Кислый запах... Издавна известная, вечная тоска езды поездом, поднимающаяся и ниспадающая линия проводов или канавы, неожиданный промельк в окне деревьев, столбов, будок, проворный бег, проскальзывание всего назад... когда там, далеко, на горизонте, труба или пригорок... появлялись и держались долго, упорно, как главная забота, забота преобладающая... пока не проваливались в ничто медленным разворотом. Фридерик находился прямо передо мной, через две головы, его голова была тут же, тут же и я мог ее видеть — он молчал и ехал, а присутствие посторонних, нахальных, оползающих и напирающих тел лишь подчеркивало мое пребывание один на один с ним... в молчании... подчеркивало так сильно, что ради всего святого я хотел бы с ним не ехать и чтобы план совместной поездки не дошел бы до осуществления! Ибо, всаженный в телесность, он был еще одним телом среди тел, ничем более... но в то же время он был... и был, хоть и обособленно, но неотвратимо... От этого нельзя было избавиться. Это нельзя было устранить, уладить, замять, он все был в этой давке и был... И его езда, его гонка в пространстве не шли в сравнение с ездой остальных — то была езда гораздо более значительная, а может быть, даже и опасная...
Время от времени он мне улыбался и что-то говорил — но, вероятно, затем, чтобы сделать возможным для меня пребывание в его обществе и сделать свое присутствие менее гнетущим. Я понял, что его выезд из города и переброска во вневаршавские пространства были делом рискованным... ибо на этих просторах специфика его души должна была раскрыться шире... да он и сам это понял: таким притихшим, таким незаметным я никогда его раньше не видел. В какой-то момент сумерки — эта пожирающая форму субстанция — начали постепенно стирать его очертания, и он сделался едва различимым в разогнавшемся и растрясшемся, въезжающем в ночь вагоне, стал манить в небытие. Однако это не умаляло его присутствия, хотя оно и становилось все менее доступным взгляду: продолжая оставаться тем же, он скрывался за вуалью невидимости.

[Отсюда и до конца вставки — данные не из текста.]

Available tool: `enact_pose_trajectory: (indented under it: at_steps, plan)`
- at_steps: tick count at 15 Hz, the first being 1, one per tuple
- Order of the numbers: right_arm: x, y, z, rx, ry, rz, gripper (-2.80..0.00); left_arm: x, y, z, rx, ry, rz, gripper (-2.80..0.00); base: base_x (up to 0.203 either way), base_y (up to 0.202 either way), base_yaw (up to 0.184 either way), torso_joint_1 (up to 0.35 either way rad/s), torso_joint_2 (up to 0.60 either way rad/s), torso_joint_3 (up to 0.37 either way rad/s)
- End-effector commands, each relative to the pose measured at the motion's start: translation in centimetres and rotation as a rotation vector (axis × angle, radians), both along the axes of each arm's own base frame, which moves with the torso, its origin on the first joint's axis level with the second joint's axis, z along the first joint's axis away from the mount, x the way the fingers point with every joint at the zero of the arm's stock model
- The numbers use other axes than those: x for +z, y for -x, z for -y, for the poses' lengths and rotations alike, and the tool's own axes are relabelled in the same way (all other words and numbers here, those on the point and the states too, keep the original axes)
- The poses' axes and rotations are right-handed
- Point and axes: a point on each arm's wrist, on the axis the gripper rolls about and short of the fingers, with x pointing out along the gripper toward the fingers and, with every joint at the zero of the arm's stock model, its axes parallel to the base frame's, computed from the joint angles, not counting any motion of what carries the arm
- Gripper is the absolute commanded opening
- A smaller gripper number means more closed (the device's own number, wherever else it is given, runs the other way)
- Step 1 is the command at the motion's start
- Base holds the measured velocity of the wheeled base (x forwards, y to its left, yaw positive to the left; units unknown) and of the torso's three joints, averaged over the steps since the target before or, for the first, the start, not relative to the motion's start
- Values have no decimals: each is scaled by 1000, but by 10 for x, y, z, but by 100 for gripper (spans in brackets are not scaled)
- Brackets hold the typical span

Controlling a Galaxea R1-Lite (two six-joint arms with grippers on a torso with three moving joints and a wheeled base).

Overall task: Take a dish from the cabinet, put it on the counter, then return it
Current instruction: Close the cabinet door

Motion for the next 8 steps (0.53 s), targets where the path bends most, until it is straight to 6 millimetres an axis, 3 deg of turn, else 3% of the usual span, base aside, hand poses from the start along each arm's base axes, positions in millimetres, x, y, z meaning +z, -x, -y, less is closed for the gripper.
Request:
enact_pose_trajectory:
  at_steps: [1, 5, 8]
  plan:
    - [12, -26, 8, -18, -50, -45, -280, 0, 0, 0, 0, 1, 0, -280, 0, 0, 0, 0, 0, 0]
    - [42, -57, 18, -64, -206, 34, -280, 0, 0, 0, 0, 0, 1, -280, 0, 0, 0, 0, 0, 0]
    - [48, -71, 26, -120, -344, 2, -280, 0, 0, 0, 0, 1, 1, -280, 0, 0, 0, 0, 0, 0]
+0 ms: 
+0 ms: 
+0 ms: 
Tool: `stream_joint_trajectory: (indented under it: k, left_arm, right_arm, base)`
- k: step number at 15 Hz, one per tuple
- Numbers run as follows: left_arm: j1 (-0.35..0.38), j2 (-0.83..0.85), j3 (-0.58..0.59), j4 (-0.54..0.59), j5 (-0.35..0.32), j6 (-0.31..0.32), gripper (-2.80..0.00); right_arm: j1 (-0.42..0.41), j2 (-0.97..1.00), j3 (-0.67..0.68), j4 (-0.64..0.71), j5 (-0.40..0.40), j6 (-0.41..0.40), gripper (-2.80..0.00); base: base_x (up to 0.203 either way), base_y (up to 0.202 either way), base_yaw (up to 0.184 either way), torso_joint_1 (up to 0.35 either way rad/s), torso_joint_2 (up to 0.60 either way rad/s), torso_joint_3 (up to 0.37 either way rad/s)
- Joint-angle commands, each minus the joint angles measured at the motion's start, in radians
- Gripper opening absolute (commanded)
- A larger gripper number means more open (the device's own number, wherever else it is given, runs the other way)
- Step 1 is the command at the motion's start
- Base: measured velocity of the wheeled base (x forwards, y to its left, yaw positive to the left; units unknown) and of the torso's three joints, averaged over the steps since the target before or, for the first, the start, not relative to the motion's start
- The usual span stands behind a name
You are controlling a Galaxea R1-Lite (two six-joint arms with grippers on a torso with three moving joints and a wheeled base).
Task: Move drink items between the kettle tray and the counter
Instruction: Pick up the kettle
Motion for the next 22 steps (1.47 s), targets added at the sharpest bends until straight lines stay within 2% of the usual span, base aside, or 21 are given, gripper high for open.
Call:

Потом зажегся свет и снова вытащил его из небытия, обозначив его подбородок, уголки поджатых губ и уши... он даже не шелохнулся, продолжал стоять, вперив свой взгляд в какую-то колышущуюся веревку, и был! Поезд опять остановился, где-то за мной послышалось шарканье ног, толпа качается, что-то, видимо, происходит — но он все есть и есть! Опять тронулись, снаружи — ночь, локомотив сыпанул искрами, езда вагонов становилась ночной — на кой мне было брать его с собой? Зачем было обременяться таким обществом, которое, вместо того, чтобы доставлять облегчение, лишь отягощало? Много сонных часов длилась эта перемежавшаяся остановками езда, пока наконец она не стала ездой ради езды, сонной, упрямой, и так мы ехали, пока не добрались до Чмелева и не оказались со своими чемоданами на тропке, ведущей вдоль путей. Убегающий шнур поезда в стихающем гуле. Тишина, таинственное дуновение и звезды. Сверчок.